Job ID: 2726519 | Amazon.com Services LLC
The Artificial General Intelligence (AGI) team is looking for a passionate, talented, and innovative applied science manager with a strong background in responsible AI, deep learning and large language models (LLMs) techniques to lead and manage responsible AI development for world-class foundation models.
Key job responsibilities
As an applied science manager with the AGI team, you will hire and develop a team of world-class scientists to support the responsible AI initiatives at AGI. As a technical expert, you will strategize with other AGI teams on the best way to achieve the responsible AI objectives effectively and efficiently. You will build partnerships with other AGI teams and leverage relevant mechanisms to empower the team and deliver results at scale at AGI. You will coach your directs on scientific best practices and dive deep to unblock the team when needed. Your and your team's work will have a direct impact on AGI's business and customers through the foundation models we develop and deploy.
About the team
Our team's mission is to develop and deploy industry-leading foundation models that set the benchmark for the industry, comply with the relevant responsible RAI policies and delight our customers in the process.

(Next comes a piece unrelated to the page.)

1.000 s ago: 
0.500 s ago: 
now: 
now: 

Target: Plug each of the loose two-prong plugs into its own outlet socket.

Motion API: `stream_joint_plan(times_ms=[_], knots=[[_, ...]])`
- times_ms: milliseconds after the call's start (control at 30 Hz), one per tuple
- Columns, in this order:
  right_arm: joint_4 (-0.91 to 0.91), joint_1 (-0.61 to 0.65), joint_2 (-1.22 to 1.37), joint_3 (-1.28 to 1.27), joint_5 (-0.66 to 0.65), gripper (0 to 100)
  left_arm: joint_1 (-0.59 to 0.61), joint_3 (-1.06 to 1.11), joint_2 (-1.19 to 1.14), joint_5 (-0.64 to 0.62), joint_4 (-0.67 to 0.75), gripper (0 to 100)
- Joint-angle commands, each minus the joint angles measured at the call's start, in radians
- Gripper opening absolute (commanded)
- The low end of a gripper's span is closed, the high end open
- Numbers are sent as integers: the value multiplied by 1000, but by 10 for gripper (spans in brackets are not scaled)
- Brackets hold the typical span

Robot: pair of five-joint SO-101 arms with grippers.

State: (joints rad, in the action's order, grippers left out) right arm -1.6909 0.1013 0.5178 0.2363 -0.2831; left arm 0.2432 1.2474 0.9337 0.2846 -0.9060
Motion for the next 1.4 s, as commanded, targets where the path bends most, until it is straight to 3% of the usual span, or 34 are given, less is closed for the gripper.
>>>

BASIC QUALIFICATIONS- PhD in engineering, technology, computer science, machine learning, robotics, operations research, statistics, mathematics or equivalent quantitative field, or Master's degree and 4+ years of building machine learning models or developing algorithms for business application experience
- 3+ years of scientists or machine learning engineers management experience
- Knowledge of ML, NLP, Information Retrieval and Analytics
- Experience with leading a science team required
- Experience with building large scale deep learning solutions for business required
- Experience programming in Java, C++, Python or related language required
PREFERRED QUALIFICATIONS- Experience building machine learning models or developing algorithms for business application
- Experience building complex software systems, especially involving deep learning, machine learning and computer vision, that have been successfully delivered to customers
- Experience with building and managing a science team required.
- Experience with leading a science team to conduct applied research in a large scale and dynamic corporate setting required.
- Strong track record of scientific publications at top-tier peer-reviewed conferences or journals required.
- Highly skilled at cross-functional collaborations including ability to communicate with diverse audiences, deal with ambiguities and resolve issues required.
- Experience with responsible RAI required
- Experience with deep learning modeling tools and workflows such as MxNet, TensorFlow, scikit-learn, Spark MLLib, numpy, scipy etc required.
- Experience with LLM model training and fine-tuning desired
- Experience with deep learning modeling techniques including Transformers required.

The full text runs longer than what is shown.